Study	Method	Dataset	Classes	Accuracy
Mbaga et al. [11]	SVM	Herlev dataset	7 classes	92.96%
Win et al. [12]	SVM, KNN, boosted trees, bagged trees, and major voting	SIPaKMeD dataset	2 classes 5 classes	98.27% 94.09%
Plissiti et al. [13]	MLP and SVM	SIPaKMeD dataset	5 classes	95.35%
Basak et al. [14]	feature selection and DL	SIPaKMeD dataset	5 classes	97.87%
Park et al. [15]	ResNet-50 and SVM	Cervicography images	2 classes	82.00%
Tripathi et al. [16]	ResNet-152	SIPaKMeD dataset	5 classes	94.89%
Al Mubarak et al. [17]	Fusion based and CNN		4 classes	80.72%
Alquran et al. [19]	DL and cascading SVM	Herlev dataset	7 classes	Up to 92%
Dhawan et al. [20]	InceptionV3	Kaggle dataset	3 classes	96.10%
Huang et al. [21]	ResNet-50V2 and DenseNet-121	Tissue biopsy image dataset	4 classes	95.33%
Mulmule and Kanphade [22]	MLP with three kernels and SVM	Benchmark database		97.14%
Nikookar et al. [23]	Artificial intelligence	Digital colposcopy dataset	2 classes	96% for sensitivity and 94% for specificity
Yaman and 155 Tuncer [24]	SVM	SIPaKMeD Mendeley	2 classes	98.26% 99.47%
This study	Cervical Net and feature fusion with ML classifiers	SIPaKMeD	5 classes	99.1%

summarises the results of all previous studies.

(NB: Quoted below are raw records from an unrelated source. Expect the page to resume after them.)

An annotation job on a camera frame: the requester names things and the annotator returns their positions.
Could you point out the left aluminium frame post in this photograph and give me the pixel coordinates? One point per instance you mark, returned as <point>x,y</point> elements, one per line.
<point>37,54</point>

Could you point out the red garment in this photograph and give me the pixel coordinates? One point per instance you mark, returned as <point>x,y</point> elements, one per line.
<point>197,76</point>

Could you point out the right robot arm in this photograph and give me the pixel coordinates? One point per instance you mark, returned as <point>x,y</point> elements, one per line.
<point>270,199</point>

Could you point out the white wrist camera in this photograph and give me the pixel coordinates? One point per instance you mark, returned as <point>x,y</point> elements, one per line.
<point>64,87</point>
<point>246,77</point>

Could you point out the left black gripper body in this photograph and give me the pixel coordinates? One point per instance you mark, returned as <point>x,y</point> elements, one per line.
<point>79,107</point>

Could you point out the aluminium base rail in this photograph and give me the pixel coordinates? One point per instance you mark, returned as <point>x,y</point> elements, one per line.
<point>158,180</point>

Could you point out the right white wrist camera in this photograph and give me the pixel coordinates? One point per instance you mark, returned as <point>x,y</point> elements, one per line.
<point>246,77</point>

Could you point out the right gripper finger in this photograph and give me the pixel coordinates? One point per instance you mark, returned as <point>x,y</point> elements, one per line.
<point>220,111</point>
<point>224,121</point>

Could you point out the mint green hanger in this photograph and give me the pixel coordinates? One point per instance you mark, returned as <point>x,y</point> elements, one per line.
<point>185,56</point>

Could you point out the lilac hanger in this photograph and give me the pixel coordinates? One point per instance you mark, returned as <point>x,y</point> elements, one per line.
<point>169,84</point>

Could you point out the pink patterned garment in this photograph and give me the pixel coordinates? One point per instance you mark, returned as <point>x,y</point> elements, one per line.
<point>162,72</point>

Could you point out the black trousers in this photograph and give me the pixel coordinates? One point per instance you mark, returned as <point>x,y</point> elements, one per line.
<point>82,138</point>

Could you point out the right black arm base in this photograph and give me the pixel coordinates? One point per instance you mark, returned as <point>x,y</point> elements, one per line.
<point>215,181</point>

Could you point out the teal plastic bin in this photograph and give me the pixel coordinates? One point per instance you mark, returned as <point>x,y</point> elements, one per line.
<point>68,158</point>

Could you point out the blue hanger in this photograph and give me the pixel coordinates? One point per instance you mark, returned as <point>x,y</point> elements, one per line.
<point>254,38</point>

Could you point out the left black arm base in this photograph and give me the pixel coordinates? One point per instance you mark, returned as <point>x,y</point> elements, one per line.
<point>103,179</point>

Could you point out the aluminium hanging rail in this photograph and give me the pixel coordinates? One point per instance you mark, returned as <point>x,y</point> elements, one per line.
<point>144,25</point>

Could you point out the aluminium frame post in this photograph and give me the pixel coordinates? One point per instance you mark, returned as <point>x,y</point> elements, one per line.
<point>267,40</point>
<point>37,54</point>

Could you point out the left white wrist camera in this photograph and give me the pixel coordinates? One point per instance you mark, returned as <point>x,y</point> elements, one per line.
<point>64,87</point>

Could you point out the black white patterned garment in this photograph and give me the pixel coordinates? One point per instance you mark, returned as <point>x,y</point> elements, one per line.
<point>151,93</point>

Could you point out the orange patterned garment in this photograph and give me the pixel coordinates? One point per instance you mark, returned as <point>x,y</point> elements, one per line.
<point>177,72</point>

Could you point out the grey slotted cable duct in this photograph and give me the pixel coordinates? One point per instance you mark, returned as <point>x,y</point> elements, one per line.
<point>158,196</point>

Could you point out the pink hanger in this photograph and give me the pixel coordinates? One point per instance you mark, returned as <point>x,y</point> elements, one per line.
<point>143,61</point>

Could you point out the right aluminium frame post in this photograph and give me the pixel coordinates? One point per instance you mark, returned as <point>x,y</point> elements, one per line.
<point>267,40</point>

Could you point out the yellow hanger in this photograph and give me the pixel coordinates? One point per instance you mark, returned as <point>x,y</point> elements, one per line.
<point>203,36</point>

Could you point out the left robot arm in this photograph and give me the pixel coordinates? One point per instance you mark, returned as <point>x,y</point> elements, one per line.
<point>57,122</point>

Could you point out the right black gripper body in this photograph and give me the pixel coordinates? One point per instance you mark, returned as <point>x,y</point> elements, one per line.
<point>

The highest accuracy obtained for the same dataset is given in [14]. Nevertheless, this study achieved the highest accuracy in the literature and proposed a novel DL structure that can extract a new feature. Feature engineering is employed here to find the most significant features and combine them with existing features from the pre-trained DL structure.

5. Conclusions

Cervical cancer is the second most frequent cancer among women globally, with a 60% mortality rate. Cervical cancer has no outward symptoms and a long latent period. Therefore, early identification via frequent examinations is critical to counter the high death rate and necessitates using automation in cervical cancer detection. This paper proposed an automated system for cervical cancer using a novel deep learning (DL) structure to extract the features and find the most significant ones. Subsequently, it fused these features with existing pre-trained structures’ graphical descriptors. We suggested a system comprising six steps: image acquisition, image enhancement, feature extraction, feature selection, feature fusion, and classification. This system reached the highest accuracy for five classes at 99.1% in the support vector machine (SVM) classifier after selecting the 544 most significant features from the novel Cervical Net and combining them with 544 from Shuffle Net. The key benefit of our technique is its improved prediction performance in separating classes of Pap smear images and showing better classification accuracy. Furthermore, the obtained result is the best among all previous studies, with the largest dataset for single cells. To summarise, a novel DL structure with modifications to the extracted features can outperform existing machine learning (ML) models when detecting cervical cancer from cervicography images.

The presented study can be applied in medical fields because it is built based on a huge dataset, making the results more reliable and confidential. Furthermore, this method combines deep learning features and machine learning classifiers, making it easy, fast, and reliable.